Interestingly, this hike was inspired by Bob and my Dad taking me on a similar rite of passage at age 13—a hunting trip above McGree Creek. I learned two things then. One, it is really freezing before sunrise at that altitude. Two, deer know it’s hunting season and head up high. Even to see one we had to sit completely still and quiet all day. Although we didn’t see any deer, I learned a bit about meditating, and I received a symbolic hunting knife.
My trip with Phil became a second rite of passage for me on day three, high in the back country by Golden Trout Lake in the Humphrey Basin area, when a razor-sharp knife slipped off the staff I was carving one morning. It went clear to the bone. “I don’t have a curved needle,” I remember thinking. Then reality hit and I realized we had to hike out—fast. At seven hours from trailhead it would be touch and go under the best circumstances to get help while the tissue could still be mended.

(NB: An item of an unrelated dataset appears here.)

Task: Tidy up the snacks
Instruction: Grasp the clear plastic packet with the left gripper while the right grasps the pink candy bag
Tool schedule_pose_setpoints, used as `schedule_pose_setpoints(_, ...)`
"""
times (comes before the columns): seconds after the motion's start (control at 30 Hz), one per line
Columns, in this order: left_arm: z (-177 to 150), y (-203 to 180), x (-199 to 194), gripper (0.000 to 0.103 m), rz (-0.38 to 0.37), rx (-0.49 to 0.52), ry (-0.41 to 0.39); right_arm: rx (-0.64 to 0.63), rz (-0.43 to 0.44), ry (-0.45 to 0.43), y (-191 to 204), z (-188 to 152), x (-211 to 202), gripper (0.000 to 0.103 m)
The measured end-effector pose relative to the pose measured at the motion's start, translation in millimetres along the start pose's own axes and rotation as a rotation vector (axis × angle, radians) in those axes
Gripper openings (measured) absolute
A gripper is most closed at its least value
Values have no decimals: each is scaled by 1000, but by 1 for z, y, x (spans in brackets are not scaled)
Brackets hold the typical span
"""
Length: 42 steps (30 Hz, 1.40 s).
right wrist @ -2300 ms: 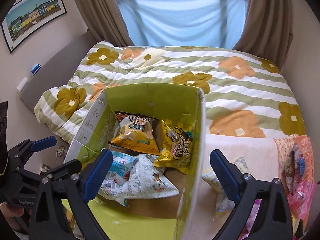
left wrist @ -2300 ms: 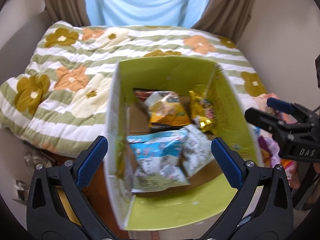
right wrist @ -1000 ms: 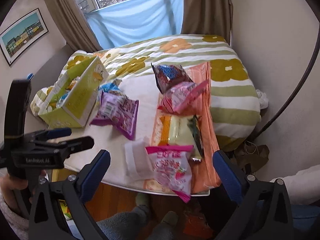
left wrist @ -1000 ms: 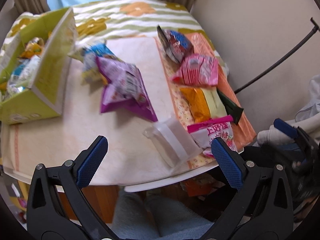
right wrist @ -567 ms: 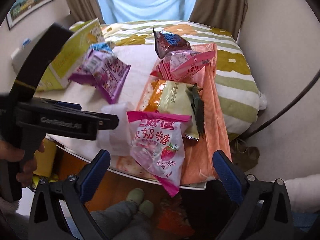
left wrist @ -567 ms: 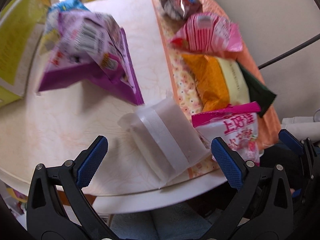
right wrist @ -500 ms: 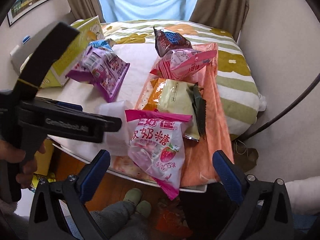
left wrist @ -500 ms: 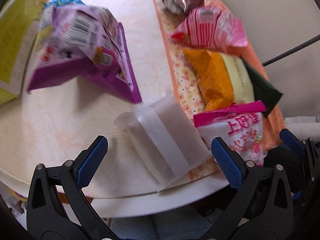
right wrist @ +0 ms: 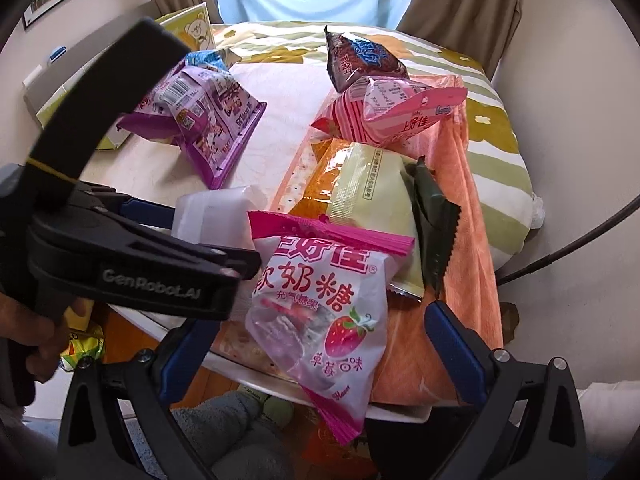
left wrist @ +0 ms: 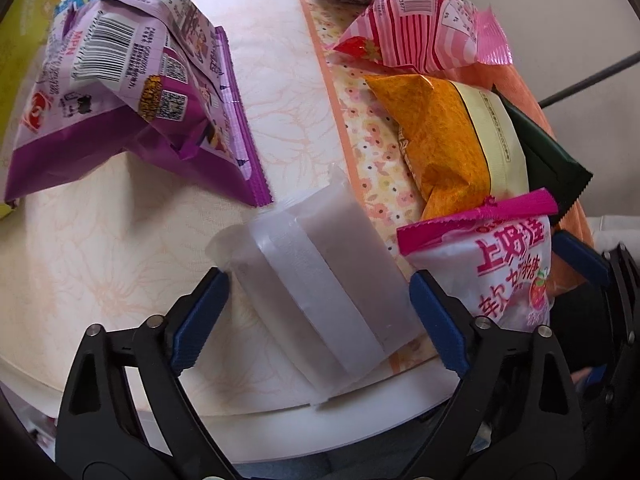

We met a high mountain jogger running up, believe it or not, from the Bishop side for a morning workout. He agreed to take a message back down to ask someone to call Dr. Denton. Not knowing the result, we continued and came out at Lake Sabrina in the late afternoon. To our amazement we saw two cars speeding up from the valley, Betty in the lead and Bob not far behind. Bob took me right to his office, and put in 27 stitches over the next several hours. He put in a dozen tying together the several small tendons and then sewed the wound shut, all without any assistance. The Novocain wore off three times. He never hurried, or was impatient, or made me wrong. I have my finger today as a permanent reminder of Bob’s gift of showing me his discipline, not just with sewing, but with dealing with his patients as human beings—in this case, me.
The most important thread I carry from Bob is love. He loved people. A deeply spiritual man, he believed that he was guided in his work, and that all beings deserved his complete respect and attention. When I visited last September he was out in the front of his house on a bench, now feeble and a bit forgetful, but the smile on his face when he saw me was enough. “You are marvelous,” he would always say to me with that smile. He gave me the greatest gift an adult male can give a young man, which was to see me and love me. It’s that gift that I work to carry forward, following Dr. Bob. That gift is alive in all of us who knew him.”
As a postscript, I have to say that the memorial was one of the most inspiring I have ever attended. The Presbyterian Church on Main Street was completely full. Speakers included his brother Eddie, former District Attorney for Mono County; his wife Betty (now 96, they were married 67 years), their children Susan, Bill, and Margie; and their grandchildren. Hundreds of community people attended.
In addition to being a legendary doctor, Bob was also a master storyteller, fueled by hunting and fishing adventures as well as medical missions all around the world helping people in underdeveloped countries. The stories kept coming all through the service and afterwards at a lunch reception.
My time in Bishop between the ages of 4-14 was formative. Dr. Bob, his art teacher close friend Aim Morhardt, and my father set my standard for manhood. I am forever grateful to have had such role models in my life. They all knew how to serve. It’s our turn now.
Deric English
October 7, 2022Thank you for sharing your experiences of youth. Thank you too for mentioning a once young son of a pioneer Randsburg doctor, Dr. Denton, and the generous and talented artist, Aim Monrhardt, that did much for art students and our Death Valley 49ers group. Keeping their memory alive is a blessing for our posterity.
James Sibbet
December 11, 2017Beautifully written!